Helen Ross, PGATOUR.com's managing editor, could not be reached, and Donna Orender, senior vice president of television, productions and new media for the PGA Tour, declined to comment on specific editorial examples or on Schneider's departure. However, Orender emphasized, "We are a publisher much like any other publisher.... We maintain the right to make editorial decisions as long as [they] represent quality."
She says the site's readership is different from that of sites like ESPN's. PGATOUR.com and Golf-Web's users are more apt to be "cheerleaders for the PGA Tour," Orender says. "Investigative journalism, that's not what our fans expect."
Contributing columnist Melanie Hauser, who's been writing for SportsLine since 1995, says the worst is past. "There were some growing pains; there was some editing some of us weren't happy with" soon after the initial comingling of copy, Hauser says. But after Rubenstein, Mayo and Schneider left in September, writers, editors and administrators from the sites sat down to air concerns, she says.
Hauser, who also strings for the New York Times and other golfing publications, says she is optimistic she will be able to do her job without interference from the tour.

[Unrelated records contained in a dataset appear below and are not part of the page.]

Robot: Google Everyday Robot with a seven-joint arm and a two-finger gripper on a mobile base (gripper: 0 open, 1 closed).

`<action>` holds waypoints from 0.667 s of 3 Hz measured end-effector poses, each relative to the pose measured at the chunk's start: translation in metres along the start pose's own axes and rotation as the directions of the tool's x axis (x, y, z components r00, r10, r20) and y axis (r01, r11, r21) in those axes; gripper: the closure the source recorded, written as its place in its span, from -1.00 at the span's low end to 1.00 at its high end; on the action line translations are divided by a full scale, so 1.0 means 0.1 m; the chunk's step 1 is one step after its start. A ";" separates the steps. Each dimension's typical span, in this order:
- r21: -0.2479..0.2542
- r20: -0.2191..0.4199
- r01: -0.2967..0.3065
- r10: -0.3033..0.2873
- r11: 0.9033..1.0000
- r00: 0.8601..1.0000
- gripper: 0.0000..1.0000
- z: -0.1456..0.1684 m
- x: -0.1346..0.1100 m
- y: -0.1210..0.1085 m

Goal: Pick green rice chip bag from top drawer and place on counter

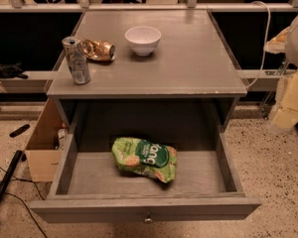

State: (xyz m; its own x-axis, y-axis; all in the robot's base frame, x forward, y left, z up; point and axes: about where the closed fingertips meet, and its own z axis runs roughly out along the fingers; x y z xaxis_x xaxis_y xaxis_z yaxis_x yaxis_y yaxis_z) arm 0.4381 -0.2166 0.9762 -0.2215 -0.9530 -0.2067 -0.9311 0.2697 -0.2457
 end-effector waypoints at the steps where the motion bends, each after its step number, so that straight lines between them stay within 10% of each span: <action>1: 0.000 0.000 0.000 0.000 1.000 1.000 -1.00 0.00 0.00 0.00; 2: 0.000 0.091 -0.025 0.025 1.000 0.996 -1.00 0.10 0.05 0.03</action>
Offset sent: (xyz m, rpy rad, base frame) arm -0.0079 -0.0231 -0.0550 0.5662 -0.1176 -0.0081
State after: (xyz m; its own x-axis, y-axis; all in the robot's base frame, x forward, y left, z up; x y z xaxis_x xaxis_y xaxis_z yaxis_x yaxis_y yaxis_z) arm 0.4370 -0.2188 0.9652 -0.2173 -0.9296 -0.2978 -0.9253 0.2933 -0.2405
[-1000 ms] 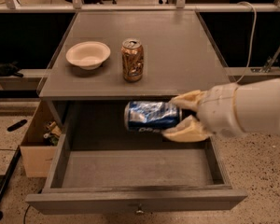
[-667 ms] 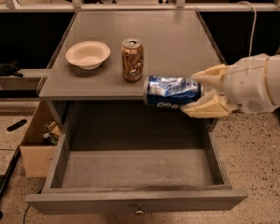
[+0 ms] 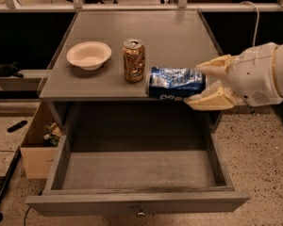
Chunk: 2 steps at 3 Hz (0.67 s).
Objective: Pick pepsi can from top drawer and place on counter
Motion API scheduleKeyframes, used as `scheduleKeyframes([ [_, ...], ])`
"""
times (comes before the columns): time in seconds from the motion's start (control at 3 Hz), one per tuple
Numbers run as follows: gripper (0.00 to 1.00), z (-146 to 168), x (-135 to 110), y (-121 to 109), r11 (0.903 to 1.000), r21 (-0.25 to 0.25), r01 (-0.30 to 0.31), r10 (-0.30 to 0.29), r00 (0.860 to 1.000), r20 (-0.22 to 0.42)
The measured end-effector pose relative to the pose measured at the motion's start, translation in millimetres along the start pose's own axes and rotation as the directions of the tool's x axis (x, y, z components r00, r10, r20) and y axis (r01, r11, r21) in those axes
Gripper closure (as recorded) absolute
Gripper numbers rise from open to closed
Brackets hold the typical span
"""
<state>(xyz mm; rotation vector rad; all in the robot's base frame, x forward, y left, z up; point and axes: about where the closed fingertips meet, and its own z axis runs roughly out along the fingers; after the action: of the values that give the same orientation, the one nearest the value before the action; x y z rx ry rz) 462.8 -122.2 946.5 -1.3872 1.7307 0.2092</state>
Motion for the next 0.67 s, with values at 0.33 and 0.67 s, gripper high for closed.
scheduleKeyframes([
  [0.33,1.0,-5,6,-30,0.9992,0.039,0.009,-0.008,1.0,-0.026],
  [0.67,1.0,-4,21,-71,0.9982,0.061,0.003,0.0,0.998,-0.057],
])
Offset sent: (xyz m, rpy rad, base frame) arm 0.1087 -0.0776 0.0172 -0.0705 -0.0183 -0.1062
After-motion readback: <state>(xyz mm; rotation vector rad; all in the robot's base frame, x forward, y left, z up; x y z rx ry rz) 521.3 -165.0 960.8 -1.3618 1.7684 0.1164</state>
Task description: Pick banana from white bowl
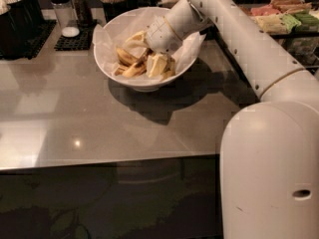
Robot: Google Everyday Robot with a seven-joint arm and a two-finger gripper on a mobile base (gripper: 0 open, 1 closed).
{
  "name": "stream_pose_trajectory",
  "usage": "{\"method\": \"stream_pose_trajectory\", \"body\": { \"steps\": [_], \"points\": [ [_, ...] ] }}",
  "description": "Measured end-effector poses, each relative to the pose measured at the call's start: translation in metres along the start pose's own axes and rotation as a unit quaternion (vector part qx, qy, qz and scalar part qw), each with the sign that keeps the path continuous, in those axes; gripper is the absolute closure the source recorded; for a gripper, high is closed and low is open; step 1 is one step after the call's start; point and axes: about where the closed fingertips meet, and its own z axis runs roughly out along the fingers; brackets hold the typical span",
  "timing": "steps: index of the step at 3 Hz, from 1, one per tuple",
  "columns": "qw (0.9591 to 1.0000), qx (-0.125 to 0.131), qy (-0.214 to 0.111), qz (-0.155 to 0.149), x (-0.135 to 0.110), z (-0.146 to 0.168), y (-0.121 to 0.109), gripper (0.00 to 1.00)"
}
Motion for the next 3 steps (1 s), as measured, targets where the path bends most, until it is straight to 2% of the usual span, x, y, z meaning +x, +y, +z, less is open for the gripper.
{"method": "stream_pose_trajectory", "body": {
  "steps": [1,3],
  "points": [
    [0.9999,-0.010,-0.001,0.005,0.0037,0.0086,0.0051,0.39],
    [0.9999,-0.010,-0.001,0.005,0.0037,0.0087,0.0051,0.86]
  ]
}}
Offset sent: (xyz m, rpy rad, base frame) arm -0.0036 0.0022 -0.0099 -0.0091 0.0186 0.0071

Some media ethicists wonder if objective decisions will always be possible. The relationship between the two companies "is not only a perceived conflict of interest, but probably an inherent one," says Bob Steele, a senior faculty member and ethics group leader for the Poynter Institute in St. Petersburg, Florida. He adds, "You can create some very high editorial firewalls...which might minimize these conflicts," but the credibility of the product will remain in question.
"PGA Tour obligations are different than those of CBS and SportsLine and its users," Steele says. "It doesn't mean either of them are bad, but they're different."

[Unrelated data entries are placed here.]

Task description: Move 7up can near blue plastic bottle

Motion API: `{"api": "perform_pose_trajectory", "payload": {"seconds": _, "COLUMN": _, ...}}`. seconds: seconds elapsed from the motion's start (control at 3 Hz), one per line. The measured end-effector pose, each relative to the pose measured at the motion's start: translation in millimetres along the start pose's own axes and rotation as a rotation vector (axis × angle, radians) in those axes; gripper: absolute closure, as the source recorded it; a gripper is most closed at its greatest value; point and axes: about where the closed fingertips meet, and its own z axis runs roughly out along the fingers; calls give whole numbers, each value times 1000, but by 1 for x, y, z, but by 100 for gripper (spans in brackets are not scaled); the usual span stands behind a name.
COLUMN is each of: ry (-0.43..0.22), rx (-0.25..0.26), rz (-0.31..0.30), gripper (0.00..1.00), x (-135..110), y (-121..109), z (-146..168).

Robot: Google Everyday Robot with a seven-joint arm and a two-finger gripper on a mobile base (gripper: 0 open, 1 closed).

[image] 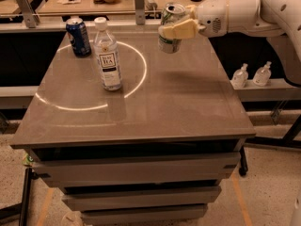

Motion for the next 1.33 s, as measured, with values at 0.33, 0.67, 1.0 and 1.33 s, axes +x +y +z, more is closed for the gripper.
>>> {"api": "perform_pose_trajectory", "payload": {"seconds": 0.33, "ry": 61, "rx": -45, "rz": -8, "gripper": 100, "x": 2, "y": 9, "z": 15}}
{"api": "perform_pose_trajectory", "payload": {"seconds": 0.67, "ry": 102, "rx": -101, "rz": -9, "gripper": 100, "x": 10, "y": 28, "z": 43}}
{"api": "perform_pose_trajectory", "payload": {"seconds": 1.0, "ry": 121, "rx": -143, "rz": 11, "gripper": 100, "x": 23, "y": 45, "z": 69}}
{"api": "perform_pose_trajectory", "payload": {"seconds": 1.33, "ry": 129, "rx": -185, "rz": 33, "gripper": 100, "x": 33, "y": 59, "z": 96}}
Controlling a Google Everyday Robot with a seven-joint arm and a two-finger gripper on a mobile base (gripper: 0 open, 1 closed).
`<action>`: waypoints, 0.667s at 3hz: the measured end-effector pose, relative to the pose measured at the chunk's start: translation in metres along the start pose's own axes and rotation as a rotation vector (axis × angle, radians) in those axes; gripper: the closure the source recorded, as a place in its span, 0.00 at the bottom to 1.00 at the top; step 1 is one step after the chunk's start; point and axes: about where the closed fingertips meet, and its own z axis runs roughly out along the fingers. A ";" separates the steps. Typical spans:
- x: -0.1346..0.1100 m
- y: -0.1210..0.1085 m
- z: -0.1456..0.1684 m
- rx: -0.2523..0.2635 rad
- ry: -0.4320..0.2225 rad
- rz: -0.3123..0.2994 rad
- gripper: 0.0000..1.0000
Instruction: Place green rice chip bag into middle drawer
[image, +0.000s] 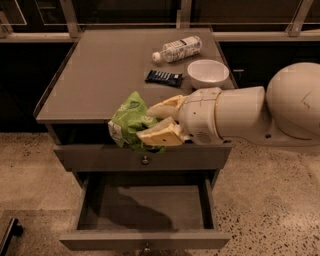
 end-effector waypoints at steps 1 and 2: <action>-0.005 0.003 0.002 -0.008 0.003 -0.018 1.00; 0.011 0.021 0.005 -0.014 -0.038 0.030 1.00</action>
Offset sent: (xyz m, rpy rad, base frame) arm -0.0556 0.0036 -0.0802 0.2381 0.1044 -0.0151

Joan Deppa, who teaches reporting and ethics classes at the S.I. Newhouse School of Public Communications at Syracuse University, says the ethics issue goes beyond this Web site, calling into question how CBS reporters might cover the PGA Tour, for instance. "No matter how courageous a sports journalist is, or how serious he or she is, if it's widely known that [his or her employer] is making money off of this [site], there's a real problem here" with objectivity, Deppa says. (CBS owns about 20 percent of SportsLine USA, a publicly traded company, says Larry Wahl, director of investor relations and corporate communications for SportsLine.)
There's also the broader question about other deals being cut between sports and media franchises, Deppa adds. Indeed, SportsLine USA also produces the official Web sites for Major League Baseball and the NFL Europe League. And ESPN Internet Ventures, which produces ESPN.com, creates Web sites for professional sports leagues, including the NFL, NBA, WNBA and NASCAR, says Eric Handler, manager of communications for ESPN Internet Ventures. Those league Web sites are linked from the navigation bar at the top of ESPN.com's homepage.
But Handler points out that the league sites and ESPN.com are produced by separate editorial staffs, and the league staffs have no say over ESPN coverage.
Kathy Bradley, a corporate communications manager for SportsLine USA, says she's confident the new "strategic relationship" between SportsLine and the PGA Tour will yield a quality product. GolfWeb benefits from the real-time scores published by PGATOUR.com, while the tour gains from a wealth of additional editorial content, Bradley says.
Meanwhile, CBS Sports will be watching for any major stumbles, says LeslieAnne Wade, vice president of communications. "We monitor our Internet relationships closely," she says. "If it came to a point where it didn't make sense to us...to be involved, things would change."